In a symbolic vote meant to highlight the Obama administration’s decision to delay the implementation of a key part of its health care law, the GOP-led House passed bills Wednesday to stall parts of “Obamacare” despised by the GOP.

House Speaker John Boehner (R-OH) arrives to speak to the media during his weekly news conference on Capitol Hill, July 11, 2013 in Washington, DC. Mark Wilson / Getty Images

The House voted to delay the individual mandate – the part of the law that requires individuals to purchase health insurance or pay a fine – by 251-174. The vote comes after the Obama administration announced that employers will have an additional year to meet the law’s requirement that larger businesses provide insurance for workers.

The chamber also approved a bill to delay that so-called employer mandate, with House leaders arguing that Congress – not the administration - must OK such a move.

That vote was 264-161 , with over 30 Democrats voting with almost all Republicans.
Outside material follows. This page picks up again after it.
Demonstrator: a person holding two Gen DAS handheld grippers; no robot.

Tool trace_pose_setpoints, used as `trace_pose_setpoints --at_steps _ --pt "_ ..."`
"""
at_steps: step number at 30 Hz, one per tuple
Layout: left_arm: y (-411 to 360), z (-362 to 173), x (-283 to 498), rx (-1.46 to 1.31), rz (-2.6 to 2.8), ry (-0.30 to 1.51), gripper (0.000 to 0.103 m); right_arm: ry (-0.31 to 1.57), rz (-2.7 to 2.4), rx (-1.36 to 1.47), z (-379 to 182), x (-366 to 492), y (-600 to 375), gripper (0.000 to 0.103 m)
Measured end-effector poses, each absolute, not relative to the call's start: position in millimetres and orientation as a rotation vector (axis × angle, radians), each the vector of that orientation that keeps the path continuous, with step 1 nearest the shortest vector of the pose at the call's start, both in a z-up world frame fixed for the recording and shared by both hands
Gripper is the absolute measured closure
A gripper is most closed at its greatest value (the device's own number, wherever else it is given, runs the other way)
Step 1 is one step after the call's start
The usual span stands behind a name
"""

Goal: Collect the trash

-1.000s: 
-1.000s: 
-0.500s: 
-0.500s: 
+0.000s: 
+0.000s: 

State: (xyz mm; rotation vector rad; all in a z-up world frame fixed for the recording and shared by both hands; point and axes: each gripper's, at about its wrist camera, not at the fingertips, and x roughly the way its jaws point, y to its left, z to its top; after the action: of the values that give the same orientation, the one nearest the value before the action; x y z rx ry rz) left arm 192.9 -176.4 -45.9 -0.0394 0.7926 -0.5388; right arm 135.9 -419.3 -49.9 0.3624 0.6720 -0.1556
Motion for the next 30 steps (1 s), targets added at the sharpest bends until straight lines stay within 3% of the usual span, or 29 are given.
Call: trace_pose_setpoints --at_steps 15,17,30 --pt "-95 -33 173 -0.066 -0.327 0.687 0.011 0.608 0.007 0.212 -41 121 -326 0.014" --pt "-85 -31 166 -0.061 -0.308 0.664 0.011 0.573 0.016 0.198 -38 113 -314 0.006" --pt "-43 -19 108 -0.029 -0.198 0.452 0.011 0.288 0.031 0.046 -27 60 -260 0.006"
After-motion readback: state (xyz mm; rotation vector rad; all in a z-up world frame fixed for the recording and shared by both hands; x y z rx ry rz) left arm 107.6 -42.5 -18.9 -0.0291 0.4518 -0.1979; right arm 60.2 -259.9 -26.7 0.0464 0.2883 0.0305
The White House has already announced that it will veto both pieces of legislation, which will undoubtedly be ignored by the Democratic-led Senate as well.

“Rather than attempting once again to repeal the Affordable Care Act, which the House has tried nearly 40 times, it's time for the Congress to stop fighting old political battles and join the President in an agenda focused on providing greater economic opportunity and security for middle class families and all those working to get into the middle class,” the Obama administration said in a statement.

The House has voted more than three dozen times to gut the health care law.

The vote comes as proponents of the law are pointing to New York state, where Gov. Andrew Cuomo announced Wednesday that health insurance premiums for individuals are expected to fallby 50 percent as the new law takes effect.

President Barack Obama is scheduled to tout the successes of the health care bill in remarks Thursday at the White House.